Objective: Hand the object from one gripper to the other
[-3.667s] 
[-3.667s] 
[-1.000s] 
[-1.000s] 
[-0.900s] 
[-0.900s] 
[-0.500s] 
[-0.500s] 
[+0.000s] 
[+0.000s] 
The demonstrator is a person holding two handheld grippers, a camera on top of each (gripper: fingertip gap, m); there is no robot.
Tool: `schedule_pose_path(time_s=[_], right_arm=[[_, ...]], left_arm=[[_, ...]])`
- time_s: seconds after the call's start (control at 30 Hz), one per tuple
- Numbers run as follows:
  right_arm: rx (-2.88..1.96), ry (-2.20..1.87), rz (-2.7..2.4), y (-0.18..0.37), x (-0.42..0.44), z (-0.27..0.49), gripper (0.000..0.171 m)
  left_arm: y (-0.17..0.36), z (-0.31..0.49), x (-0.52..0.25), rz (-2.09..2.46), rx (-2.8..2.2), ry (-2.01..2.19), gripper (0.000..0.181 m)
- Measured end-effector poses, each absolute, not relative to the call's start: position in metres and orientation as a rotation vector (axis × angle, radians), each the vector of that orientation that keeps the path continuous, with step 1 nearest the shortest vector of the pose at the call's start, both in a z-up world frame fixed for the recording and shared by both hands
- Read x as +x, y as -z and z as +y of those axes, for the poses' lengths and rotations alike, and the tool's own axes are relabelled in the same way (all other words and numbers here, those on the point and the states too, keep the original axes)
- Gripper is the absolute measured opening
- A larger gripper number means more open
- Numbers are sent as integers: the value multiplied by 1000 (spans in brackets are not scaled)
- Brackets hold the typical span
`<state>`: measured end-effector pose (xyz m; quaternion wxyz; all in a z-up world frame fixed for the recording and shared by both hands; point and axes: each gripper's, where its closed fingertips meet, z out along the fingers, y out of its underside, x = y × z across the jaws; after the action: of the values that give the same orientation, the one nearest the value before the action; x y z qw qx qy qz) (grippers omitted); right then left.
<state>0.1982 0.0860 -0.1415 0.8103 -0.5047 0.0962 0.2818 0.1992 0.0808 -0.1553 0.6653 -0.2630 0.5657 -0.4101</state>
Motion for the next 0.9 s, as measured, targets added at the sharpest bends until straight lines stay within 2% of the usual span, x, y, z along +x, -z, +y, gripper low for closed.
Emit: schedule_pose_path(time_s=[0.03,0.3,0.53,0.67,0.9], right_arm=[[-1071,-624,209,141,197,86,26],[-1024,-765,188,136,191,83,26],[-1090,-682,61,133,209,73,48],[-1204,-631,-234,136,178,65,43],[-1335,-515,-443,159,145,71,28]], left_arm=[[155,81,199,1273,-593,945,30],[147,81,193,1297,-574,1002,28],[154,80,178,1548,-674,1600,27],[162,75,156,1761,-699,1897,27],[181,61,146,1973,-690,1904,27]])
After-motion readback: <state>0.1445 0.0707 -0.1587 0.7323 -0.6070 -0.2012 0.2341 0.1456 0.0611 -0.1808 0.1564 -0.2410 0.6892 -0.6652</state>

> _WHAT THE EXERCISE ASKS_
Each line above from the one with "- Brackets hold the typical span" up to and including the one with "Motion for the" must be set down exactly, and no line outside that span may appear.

> _ANSWER BELOW_
- Brackets hold the typical span
`<state>`: measured end-effector pose (xyz m; quaternion wxyz; all in a z-up world frame fixed for the recording and shared by both hands; point and axes: each gripper's, where its closed fingertips meet, z out along the fingers, y out of its underside, x = y × z across the jaws; after the action: of the values that give the same orientation, the one nearest the value before the action; x y z qw qx qy qz) (grippers omitted); right then left.
<state>0.1982 0.0860 -0.1415 0.8103 -0.5047 0.0962 0.2818 0.1992 0.0808 -0.1553 0.6653 -0.2630 0.5657 -0.4101</state>
Motion for the next 0.9 s, as measured, targets added at the sharpest bends until straight lines stay within 2% of the usual span, x, y, z along +x, -z, +y, gripper low for closed.

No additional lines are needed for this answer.